* [Brief] Only the lines from the beginning of the data below through the line containing "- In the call" belong in the response, each copied exactly.

*** Dataset content ***

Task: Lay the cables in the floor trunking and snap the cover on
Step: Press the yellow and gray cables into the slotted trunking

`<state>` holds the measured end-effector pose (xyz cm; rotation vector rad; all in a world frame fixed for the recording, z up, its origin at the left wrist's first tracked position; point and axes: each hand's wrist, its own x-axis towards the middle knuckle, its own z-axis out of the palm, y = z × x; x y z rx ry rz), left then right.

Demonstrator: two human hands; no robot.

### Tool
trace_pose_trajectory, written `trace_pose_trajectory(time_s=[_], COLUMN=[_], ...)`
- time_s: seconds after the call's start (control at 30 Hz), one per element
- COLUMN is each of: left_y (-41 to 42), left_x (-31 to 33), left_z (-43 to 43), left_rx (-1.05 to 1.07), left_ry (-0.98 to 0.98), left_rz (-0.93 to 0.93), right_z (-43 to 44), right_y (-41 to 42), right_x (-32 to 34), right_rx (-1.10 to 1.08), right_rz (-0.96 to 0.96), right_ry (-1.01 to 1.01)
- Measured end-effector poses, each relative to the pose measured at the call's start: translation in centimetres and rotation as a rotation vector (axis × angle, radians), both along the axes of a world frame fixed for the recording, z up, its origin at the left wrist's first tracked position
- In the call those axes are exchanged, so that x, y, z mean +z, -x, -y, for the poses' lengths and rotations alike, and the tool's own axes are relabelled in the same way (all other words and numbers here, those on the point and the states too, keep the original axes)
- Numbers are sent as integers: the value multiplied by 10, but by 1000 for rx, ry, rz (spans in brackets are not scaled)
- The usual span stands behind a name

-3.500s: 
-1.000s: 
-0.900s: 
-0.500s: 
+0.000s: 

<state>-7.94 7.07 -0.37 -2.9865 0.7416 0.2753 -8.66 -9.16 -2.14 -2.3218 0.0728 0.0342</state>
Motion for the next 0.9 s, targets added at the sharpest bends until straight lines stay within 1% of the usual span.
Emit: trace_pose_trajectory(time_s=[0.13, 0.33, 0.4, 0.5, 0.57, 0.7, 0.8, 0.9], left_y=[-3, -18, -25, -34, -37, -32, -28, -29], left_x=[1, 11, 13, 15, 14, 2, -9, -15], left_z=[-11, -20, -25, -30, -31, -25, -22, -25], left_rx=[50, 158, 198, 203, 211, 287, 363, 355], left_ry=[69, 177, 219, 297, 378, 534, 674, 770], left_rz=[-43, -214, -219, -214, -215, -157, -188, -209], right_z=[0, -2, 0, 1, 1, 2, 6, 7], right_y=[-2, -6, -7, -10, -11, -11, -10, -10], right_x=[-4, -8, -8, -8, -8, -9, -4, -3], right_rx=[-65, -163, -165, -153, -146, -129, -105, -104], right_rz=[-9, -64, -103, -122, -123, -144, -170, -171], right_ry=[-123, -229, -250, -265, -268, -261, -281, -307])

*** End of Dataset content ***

* [Task answer]
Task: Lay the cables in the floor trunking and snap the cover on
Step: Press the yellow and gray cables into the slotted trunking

`<state>` holds the measured end-effector pose (xyz cm; rotation vector rad; all in a world frame fixed for the recording, z up, its origin at the left wrist's first tracked position; point and axes: each hand's wrist, its own x-axis towards the middle knuckle, its own z-axis out of the palm, y = z × x; x y z rx ry rz), left then right.

Demonstrator: two human hands; no robot.

### Tool
trace_pose_trajectory, written `trace_pose_trajectory(time_s=[_], COLUMN=[_], ...)`
- time_s: seconds after the call's start (control at 30 Hz), one per element
- COLUMN is each of: left_y (-41 to 42), left_x (-31 to 33), left_z (-43 to 43), left_rx (-1.05 to 1.07), left_ry (-0.98 to 0.98), left_rz (-0.93 to 0.93), right_z (-43 to 44), right_y (-41 to 42), right_x (-32 to 34), right_rx (-1.10 to 1.08), right_rz (-0.96 to 0.96), right_ry (-1.01 to 1.01)
- Measured end-effector poses, each relative to the pose measured at the call's start: translation in centimetres and rotation as a rotation vector (axis × angle, radians), both along the axes of a world frame fixed for the recording, z up, its origin at the left wrist's first tracked position
- In the call those axes are exchanged, so that x, y, z mean +z, -x, -y, for the poses' lengths and rotations alike, and the tool's own axes are relabelled in the same way (all other words and numbers here, those on the point and the states too, keep the original axes)

Nothing else goes with this output.